2023.05.16 通販支援
日本郵便3月期は減収減益、為替・水道光熱費増などで郵便・物流が苦戦
日本郵政(株)が15日発表した2023年3月期(22年4月~23年3月)連結決算で、日本郵便(株)の売上高にあたる営業収益は前期比5.6%減の3兆4515億円、営業利益が同43.5%減の837億円、純利益は同33.4%減の621億円となった。

ゆうパック、0.8%減の9億8000万個にとどまる
営業収益は、為替影響による727億円を含めて前年同期比2053億円の減収。営業利益は、郵便局窓口事業が増益となったが、郵便・物流事業と国際物流事業が減益となった。純利益はトール社のエクスプレス事業売却に関連する特別損失の減少などによる。経常利益は同44.6%減の794億円。

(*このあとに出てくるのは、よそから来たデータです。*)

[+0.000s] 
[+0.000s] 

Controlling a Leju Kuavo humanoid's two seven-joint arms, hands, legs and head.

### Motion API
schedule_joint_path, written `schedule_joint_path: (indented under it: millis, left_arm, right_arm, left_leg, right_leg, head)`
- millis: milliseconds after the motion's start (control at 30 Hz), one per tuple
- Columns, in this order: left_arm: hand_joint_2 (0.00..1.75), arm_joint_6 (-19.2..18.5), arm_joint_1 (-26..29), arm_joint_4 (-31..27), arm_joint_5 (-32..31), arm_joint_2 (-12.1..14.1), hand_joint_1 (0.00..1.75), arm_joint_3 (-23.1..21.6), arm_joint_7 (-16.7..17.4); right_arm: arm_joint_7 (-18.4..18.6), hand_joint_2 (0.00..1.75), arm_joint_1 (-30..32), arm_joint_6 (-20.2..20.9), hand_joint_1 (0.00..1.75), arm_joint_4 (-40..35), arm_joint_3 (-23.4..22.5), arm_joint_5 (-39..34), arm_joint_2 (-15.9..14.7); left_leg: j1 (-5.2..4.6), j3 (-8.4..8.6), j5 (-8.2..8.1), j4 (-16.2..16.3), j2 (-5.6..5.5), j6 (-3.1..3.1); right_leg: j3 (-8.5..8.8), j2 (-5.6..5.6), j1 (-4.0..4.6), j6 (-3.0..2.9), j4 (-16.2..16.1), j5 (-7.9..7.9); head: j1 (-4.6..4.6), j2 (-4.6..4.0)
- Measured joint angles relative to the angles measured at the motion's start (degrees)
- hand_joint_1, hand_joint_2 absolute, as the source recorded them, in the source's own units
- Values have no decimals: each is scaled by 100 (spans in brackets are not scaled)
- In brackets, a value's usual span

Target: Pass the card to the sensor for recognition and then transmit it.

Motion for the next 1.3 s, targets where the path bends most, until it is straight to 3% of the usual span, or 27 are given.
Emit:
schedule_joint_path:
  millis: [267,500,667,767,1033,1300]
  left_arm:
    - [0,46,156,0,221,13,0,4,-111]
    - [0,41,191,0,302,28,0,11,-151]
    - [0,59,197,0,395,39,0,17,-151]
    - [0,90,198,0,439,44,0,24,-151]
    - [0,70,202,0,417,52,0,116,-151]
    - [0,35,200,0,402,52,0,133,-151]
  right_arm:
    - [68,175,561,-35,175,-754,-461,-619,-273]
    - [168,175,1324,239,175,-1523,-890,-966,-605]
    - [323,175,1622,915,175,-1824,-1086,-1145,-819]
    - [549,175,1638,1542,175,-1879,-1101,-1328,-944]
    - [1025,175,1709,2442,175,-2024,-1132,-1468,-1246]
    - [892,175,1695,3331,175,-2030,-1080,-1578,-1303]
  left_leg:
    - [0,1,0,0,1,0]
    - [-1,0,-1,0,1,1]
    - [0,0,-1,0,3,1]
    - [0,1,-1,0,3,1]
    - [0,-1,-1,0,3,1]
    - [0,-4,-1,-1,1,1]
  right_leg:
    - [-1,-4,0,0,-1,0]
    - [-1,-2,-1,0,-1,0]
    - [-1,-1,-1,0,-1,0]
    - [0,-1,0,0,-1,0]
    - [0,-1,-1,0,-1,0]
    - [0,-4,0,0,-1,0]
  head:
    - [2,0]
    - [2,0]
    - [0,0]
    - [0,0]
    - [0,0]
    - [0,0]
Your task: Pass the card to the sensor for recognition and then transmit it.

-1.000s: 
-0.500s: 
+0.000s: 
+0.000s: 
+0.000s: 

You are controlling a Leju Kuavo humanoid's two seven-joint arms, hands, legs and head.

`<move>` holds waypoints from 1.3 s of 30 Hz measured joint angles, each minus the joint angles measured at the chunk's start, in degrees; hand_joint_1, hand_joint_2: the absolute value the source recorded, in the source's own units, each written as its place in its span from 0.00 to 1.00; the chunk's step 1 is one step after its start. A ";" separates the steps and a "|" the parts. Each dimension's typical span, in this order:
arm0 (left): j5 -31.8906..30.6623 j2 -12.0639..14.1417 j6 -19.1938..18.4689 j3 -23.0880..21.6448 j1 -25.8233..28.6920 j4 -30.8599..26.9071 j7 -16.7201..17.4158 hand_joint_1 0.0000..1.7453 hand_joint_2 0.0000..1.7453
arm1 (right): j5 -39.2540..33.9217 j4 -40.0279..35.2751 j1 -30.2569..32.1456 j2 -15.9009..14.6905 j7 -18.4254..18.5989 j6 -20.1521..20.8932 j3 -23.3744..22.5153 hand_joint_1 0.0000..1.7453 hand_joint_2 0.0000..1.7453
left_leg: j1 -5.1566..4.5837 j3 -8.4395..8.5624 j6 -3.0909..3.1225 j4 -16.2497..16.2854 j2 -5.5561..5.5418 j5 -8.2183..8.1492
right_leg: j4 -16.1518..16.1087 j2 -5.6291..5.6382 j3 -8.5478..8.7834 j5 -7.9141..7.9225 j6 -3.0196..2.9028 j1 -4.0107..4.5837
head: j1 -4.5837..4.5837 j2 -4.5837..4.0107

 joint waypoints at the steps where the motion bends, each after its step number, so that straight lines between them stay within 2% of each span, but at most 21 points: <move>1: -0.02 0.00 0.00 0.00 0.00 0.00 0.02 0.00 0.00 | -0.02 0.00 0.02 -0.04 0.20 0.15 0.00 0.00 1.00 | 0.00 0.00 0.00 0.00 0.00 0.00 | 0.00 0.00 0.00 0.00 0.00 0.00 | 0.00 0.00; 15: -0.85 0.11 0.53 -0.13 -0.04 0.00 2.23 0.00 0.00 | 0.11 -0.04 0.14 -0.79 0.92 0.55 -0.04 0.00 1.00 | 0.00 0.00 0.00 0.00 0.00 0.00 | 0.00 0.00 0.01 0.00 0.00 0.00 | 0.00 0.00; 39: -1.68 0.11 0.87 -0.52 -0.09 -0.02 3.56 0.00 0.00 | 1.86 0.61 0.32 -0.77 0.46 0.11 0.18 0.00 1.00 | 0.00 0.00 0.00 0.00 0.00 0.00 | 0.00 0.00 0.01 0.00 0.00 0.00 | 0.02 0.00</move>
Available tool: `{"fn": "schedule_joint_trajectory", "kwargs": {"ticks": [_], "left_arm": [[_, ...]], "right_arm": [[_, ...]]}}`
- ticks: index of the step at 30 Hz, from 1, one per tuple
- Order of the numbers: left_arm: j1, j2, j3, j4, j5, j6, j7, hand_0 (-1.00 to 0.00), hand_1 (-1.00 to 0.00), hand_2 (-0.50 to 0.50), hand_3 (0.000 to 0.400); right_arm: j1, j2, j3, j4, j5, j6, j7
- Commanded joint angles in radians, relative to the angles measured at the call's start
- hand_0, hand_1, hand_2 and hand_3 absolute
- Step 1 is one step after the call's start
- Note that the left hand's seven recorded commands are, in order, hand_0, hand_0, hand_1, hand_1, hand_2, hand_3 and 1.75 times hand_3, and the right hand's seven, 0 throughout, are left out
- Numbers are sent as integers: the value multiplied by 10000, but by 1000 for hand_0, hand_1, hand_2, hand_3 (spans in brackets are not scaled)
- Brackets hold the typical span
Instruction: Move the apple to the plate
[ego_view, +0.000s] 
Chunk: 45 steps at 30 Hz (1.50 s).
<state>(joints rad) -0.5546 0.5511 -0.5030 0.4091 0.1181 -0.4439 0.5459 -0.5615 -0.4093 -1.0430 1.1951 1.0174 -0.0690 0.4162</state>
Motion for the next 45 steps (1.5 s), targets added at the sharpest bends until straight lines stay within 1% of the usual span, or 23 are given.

郵便・物流事業の営業収益は、荷物の減収や年賀はがきの減収もあり、前期比2.1%減の1兆9978億円となった。営業利益は、水道光熱費の増加などにより、同67.9%減の328億5200万円となった。
取扱数量の総計は前期比3.4%減の185億3800万通(個)。ゆうパック(ゆうパケットを含む)は、厳しい競争環境などで同0.8%減の9億8000万個(ゆうパケットは同1.4%増)となり、ゆうメールは同7.0%減の31億1300万通。郵便は同2.8%減の144億4500万通だった。
郵便局窓口事業は、営業収益が前期比6.8%減の1兆740億円、営業利益は同0.7%増の493億万円。保険手数料(同554億円)や銀行手数料(同143億円)の減少が続いたほか、22年4月からの新しいかんぽ営業体制への移行に伴って人件費が大きく減少した。
国際物流事業の営業収益は前年同期比21.9%減の5994億円、営業損益(EBIT)は同66.6%減の107億円となった。営業収益は、21年8月のエクスプレス事業譲渡に伴う収益剥落の影響と、フォワーディング事業の貨物単価下落などで減収。営業費用も、エクスプレス事業の費用剥落などで減少したが、全体では前年の減収幅を下回った。
24年3月期の経常利益は644億円減を予想
24年3月期の通期業績については、経常利益が前期比644億円減となる150億円としたほか、営業利益が同637億円減の200億円、純利益は同551億円減の70億円を予想。事業ごとの営業利益は、郵便・物流事業が330億円の損失(前期比658億円減)、郵便局窓口事業が430億円(同63億円減)、国際物流事業は120億円(同12億円増)を見込んだ。
ゆうパックなどの荷物分野の収益拡大や、不動産分譲による一時的な収益増を見込んでいるものの、デジタル化の進展などによる郵便物数の減少が継続するほか、物価上昇の影響や経年劣化対応、成長に向けた投資などで費用が増加することから、減益予想とした。